[What the task asks] I need the number of lines in the data that contain the word "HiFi", and nothing beyond it.

[Records from a collection]

-*-

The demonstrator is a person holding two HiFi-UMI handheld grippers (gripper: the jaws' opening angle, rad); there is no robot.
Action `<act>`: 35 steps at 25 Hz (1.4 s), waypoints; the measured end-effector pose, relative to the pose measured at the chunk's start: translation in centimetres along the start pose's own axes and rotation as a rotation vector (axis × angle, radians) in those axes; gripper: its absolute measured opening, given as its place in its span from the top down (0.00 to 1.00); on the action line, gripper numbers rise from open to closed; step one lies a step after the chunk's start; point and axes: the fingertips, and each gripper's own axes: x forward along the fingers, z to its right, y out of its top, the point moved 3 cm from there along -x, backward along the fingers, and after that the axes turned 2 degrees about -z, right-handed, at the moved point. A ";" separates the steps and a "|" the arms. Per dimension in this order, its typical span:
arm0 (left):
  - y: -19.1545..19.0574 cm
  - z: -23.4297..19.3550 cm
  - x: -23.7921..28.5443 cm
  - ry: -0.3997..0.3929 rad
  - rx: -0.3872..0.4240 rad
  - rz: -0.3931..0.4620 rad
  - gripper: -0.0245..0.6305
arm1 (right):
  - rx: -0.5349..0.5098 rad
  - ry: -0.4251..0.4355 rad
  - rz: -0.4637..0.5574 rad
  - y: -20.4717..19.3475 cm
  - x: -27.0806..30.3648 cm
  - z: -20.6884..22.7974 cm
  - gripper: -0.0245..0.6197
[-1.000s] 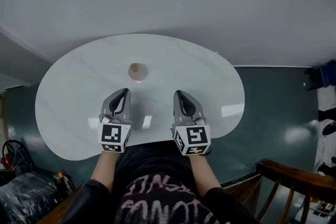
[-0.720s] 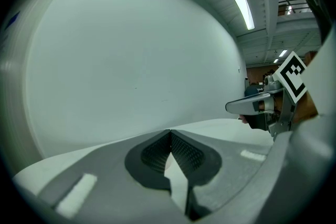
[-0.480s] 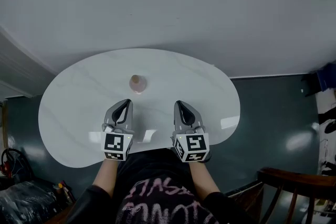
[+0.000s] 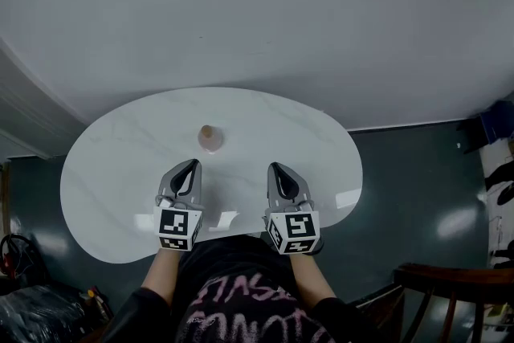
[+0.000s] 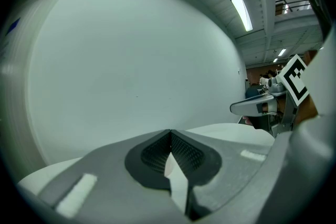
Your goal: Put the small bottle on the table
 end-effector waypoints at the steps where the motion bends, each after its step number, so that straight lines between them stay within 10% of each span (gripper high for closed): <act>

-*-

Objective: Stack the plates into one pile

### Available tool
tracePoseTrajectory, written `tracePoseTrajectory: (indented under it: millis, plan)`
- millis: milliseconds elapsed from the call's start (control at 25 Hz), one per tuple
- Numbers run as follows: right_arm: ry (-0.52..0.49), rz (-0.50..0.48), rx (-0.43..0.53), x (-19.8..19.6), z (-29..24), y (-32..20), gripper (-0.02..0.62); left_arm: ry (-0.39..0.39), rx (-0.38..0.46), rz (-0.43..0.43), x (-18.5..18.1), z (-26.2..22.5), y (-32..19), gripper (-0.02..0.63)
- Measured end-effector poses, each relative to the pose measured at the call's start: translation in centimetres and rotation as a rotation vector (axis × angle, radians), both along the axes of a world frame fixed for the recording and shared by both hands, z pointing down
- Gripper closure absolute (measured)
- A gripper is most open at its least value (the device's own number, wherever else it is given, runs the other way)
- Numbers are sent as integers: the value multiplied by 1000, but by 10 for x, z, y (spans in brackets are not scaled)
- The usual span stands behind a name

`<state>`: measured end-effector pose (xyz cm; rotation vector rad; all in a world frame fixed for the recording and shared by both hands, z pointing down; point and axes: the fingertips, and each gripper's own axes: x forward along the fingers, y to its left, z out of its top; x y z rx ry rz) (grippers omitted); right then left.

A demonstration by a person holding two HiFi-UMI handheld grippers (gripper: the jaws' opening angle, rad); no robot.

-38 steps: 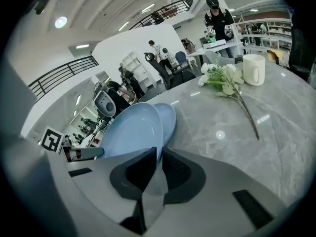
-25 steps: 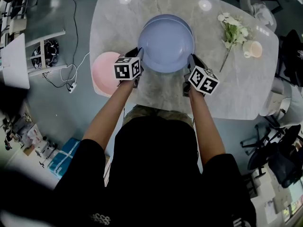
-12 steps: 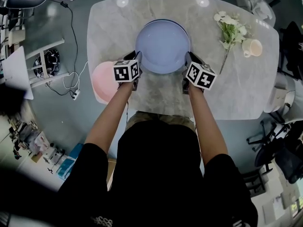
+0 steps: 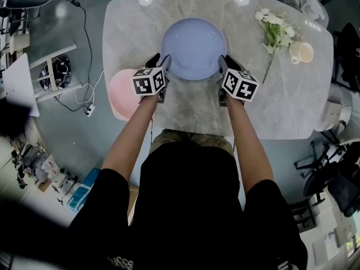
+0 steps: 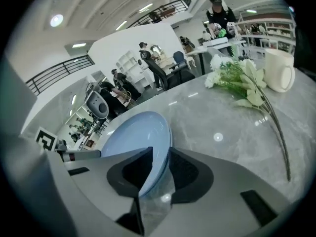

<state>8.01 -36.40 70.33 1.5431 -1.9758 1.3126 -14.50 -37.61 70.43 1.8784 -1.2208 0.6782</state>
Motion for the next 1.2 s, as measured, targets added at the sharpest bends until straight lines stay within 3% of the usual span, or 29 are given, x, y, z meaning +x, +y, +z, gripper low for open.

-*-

[Exercise solution] 2